Lab Girl—A story of trees, science and love, as the name suggests, is not just about trees, though they do form a rec­urring motif. It is about a fourth generation Scandinavian immigrant girl, growing up in small town Minnesota and going on to become a paleo-biologist. It is about the travails of her personal as well as her professional life. Interwoven with this personal narrative is the life story of trees—or its evolutionary history, the biology, the physiology and, expectedly, the paleo botany. Interestingly, the chapters on the life cycle of trees alternate and mirror the progression in the author’s life journey. For instance, the section on Flowers & Fruits, talks not only about the reproduction of plants, but also weaves in the author’s marriage and childbirth.

Being a scientist, especially an experimentalist, is hard work. And it is not just hard work in the laboratory or the field. A lot of time and energy goes into writing and defending grant proposals for one’s research, procuring instruments, setting up the laboratory etc. The uncertainty of funding is a recurring source of anxiety for all scientists.

Jahren did her graduate work at Berkeley. The sections which describe her life as a graduate student, working long hours and weekends and coping with the pressures of rigorous academic life are extremely well written. On a personal aside, they struck a nostalgic note in this reviewer, since he too had done his Ph.D. at Berkeley and can identify with the troubles of an underpaid, overworked graduate student!

At Berkeley, the author met Bill, a maverick who is unimaginably creative with his hands. Though Bill turns out to have massive problems in interacting with people, they form a team, with Bill working as her assistant and running her exp­eriments. The relationship between Bill and the author continues through the book and is a curious one—they are not lovers, they are not just friends but inst­ead seem to be partners in crime!

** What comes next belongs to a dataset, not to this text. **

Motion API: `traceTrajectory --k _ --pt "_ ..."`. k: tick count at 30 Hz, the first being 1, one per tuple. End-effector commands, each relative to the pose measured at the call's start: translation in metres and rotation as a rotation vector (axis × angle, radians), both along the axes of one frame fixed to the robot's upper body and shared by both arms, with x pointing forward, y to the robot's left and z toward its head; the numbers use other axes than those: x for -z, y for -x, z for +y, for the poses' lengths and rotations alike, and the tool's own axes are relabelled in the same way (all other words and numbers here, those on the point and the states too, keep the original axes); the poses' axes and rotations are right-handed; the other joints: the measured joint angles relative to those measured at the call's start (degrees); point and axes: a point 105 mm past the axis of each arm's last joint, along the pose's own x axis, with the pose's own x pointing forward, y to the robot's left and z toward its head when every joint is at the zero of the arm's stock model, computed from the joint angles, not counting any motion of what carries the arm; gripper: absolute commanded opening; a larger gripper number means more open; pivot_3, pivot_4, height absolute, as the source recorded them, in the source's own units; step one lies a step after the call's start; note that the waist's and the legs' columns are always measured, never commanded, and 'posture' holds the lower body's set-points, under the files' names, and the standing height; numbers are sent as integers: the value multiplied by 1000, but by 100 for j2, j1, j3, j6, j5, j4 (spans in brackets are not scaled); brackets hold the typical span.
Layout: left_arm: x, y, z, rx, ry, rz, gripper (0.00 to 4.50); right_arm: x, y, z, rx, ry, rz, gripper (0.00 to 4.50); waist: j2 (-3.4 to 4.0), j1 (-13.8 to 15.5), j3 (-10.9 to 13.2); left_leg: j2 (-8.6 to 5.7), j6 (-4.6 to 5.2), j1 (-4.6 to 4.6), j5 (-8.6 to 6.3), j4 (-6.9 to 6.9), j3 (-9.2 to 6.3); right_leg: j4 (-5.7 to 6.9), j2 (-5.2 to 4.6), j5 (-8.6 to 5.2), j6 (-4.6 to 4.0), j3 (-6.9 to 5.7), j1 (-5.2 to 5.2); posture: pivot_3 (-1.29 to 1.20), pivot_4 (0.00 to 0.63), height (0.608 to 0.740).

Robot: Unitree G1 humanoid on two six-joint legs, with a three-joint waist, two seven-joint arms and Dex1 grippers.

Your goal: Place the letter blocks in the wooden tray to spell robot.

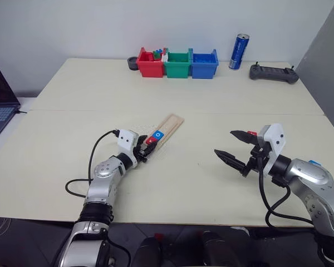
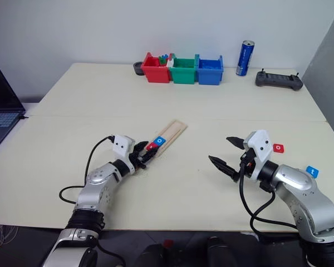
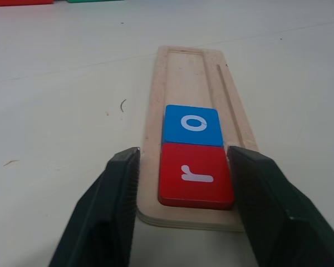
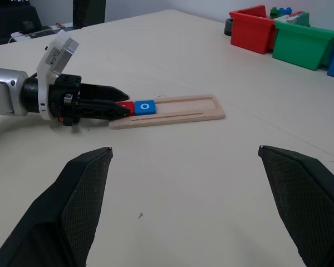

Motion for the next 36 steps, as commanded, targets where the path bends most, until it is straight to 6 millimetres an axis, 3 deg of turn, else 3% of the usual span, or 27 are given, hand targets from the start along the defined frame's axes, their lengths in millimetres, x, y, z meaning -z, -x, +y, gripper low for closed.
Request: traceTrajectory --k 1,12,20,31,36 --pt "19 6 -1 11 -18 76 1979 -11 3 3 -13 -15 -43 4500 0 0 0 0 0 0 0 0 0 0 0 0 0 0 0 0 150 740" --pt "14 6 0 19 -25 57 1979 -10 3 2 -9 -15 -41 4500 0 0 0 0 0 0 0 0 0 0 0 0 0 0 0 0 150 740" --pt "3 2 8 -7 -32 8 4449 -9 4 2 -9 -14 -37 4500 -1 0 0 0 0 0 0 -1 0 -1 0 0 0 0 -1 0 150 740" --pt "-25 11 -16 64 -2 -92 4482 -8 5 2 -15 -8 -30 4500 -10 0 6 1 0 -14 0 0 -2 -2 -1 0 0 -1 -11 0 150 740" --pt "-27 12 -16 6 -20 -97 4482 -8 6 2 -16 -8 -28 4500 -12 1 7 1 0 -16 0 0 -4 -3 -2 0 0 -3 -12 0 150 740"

After Berkeley, Jahren worked at Georgia Tech, before moving to Johns Hopkins, where she finally got tenure. Recognition, awards, grants and fellowships followed. The downside of being a young woman academic in a male dominated field like paleo-botany are well des­cribed. Tacit, though sometimes overt sexism at departmental meetings and conferences is par for the course for woman academics even in the US.

What is more, the author does not shy away from detailing what can only be termed as ‘unconventional’ things about her personal life. Her deep-rooted insecurity, her loneliness and what is more, even her possible bipolar disorder. All this is meshed in with, of course, her passion for plants and the need to save the rampant destruction of our ecosystem, of which trees form an essential part. One does wish, however, that the author had devoted more space to informing us about the fascinating world of trees.

As the author writes, “...This unique int­ellectual agony shapes the character of the tree experimentalist and selects for those with a religious devotion to science, patient with overtones of masochism”. Read this book not just to app­reciate the masterpiece of nature that a tree is, but also to get a realistic view of the life of a scientist.